De manière peut-être moins évidente que durant la période hivernale, les périodes estivales caniculaires sont par exemple pour la plupart des mammifères une importante source de stress. La plupart des espèces étant dans l’incapacité de transpirer afin d’abaisser leur température corporelle comme nous le faisons, moins efficacement lorsqu’elles en sont capables, leurs activités deviennent alors essentiellement nocturnes, quand le jour sera lui consacré à la quête d’une zone calme de repos sous couvert. Il est alors peu utile de préciser qu’un dérangement dans ces moments là, durant les pics de fortes chaleurs, peut se solder par une mise en danger des sujets, et hormis l’hiver, la période estivale est celle qui compte le plus de pertes parmi les sujets jeunes ou âgés, et fragilise également quelques sujets pourtant dans la force de l’âge. Un constat qui ne devrait pas vous surprendre puisqu’il s’étend tout aussi simplement à l’homme.
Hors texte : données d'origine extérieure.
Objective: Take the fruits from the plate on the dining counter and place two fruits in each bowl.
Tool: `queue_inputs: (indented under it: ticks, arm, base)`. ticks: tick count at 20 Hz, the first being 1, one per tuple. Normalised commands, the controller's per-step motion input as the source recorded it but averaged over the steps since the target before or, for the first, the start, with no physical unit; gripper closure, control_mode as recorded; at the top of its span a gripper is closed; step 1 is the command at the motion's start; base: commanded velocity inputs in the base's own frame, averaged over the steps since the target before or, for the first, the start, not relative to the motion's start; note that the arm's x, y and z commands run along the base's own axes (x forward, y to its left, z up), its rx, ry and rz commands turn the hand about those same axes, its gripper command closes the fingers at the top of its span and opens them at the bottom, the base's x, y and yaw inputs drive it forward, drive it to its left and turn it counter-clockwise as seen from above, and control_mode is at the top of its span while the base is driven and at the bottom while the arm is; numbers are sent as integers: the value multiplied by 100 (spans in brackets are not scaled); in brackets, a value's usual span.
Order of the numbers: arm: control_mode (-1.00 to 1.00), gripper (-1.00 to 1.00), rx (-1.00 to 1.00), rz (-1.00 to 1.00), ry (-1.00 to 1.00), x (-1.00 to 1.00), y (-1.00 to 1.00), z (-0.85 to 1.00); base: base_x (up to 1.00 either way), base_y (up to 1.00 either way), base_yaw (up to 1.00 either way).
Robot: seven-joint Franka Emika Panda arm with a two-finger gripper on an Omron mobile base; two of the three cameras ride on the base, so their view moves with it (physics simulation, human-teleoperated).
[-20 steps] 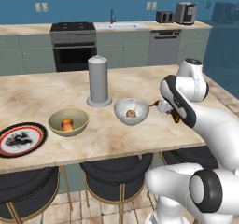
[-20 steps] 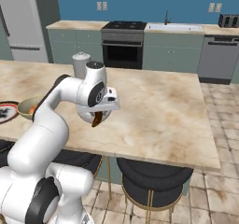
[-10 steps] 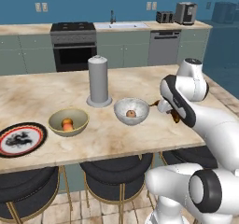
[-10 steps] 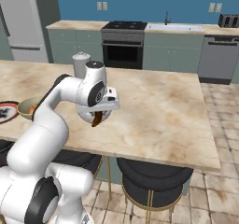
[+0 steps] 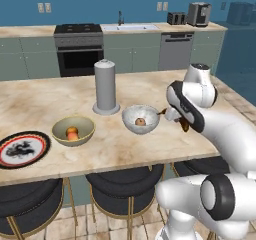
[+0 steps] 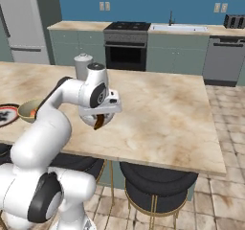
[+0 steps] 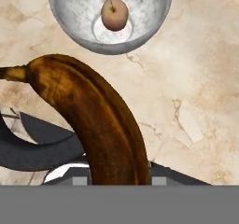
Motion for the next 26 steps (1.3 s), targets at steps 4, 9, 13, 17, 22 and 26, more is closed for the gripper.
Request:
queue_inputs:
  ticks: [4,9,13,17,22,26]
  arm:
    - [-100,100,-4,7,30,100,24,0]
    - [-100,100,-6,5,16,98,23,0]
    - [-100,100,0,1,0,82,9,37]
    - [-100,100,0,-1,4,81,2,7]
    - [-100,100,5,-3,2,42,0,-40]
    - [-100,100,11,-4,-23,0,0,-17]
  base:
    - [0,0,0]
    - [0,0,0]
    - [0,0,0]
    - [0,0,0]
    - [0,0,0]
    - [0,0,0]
Cela faisait donc une quinzaine de jours que pour diverses raisons je n’avais pas pu sortir, et autant de jours durant lesquels les températures n’avaient cessé de tutoyer des sommets sans qu’une goutte d’eau ne vienne rafraîchir l’atmosphère. J’avais bien planifié un petit quelque chose pour ce retour dans la verte (pour le coup un peu roussie sous les assauts solaires), mais pour les raisons évoquées plus haut, j’allais finalement opter pour une reprise faite d’observations, et d’images si les sujets s’approchaient car je n’en ferais rien moi-même. En dépit d’un plan d’action très raisonnable, donc, ma joie n’était pas feinte lorsque j’ai commencé Lundi mon ascension vers mon plateau de jeux, celle qui tout simplement me faisait retrouver mes chemins de traverses et les quelques habitués qui les animent.
Une demi-heure et 450m de dénivelé plus tard, j’approche en sous bois aussi silencieusement que possible un premier spot potentiel afin de me placer sous un chêne, en lisière d’une vaste étendue de champs qui s’ouvrent en cuvette, offrant ainsi un horizon dégagé de ce qui pourrait s’y passer. Il est environ 5h30 dans une pénombre encore assez épaisse, et mon appareil dort toujours dans mon sac, quand un brocard s’approche au petit trot de moi, regard en alerte. Je ne suis qu’à quelques mètres du chêne, mais de toute évidence repéré, je n’ai que le temps de m’accroupir au milieu des ronces afin de ne laisser que mon buste apparent : ce qui avec un sac à dos donne une silhouette plutôt difficilement identifiable, et finalement un camouflage plus efficace qu’il n’y paraît. J’ai également une cagoule en filet sur la tête, et des manches longues.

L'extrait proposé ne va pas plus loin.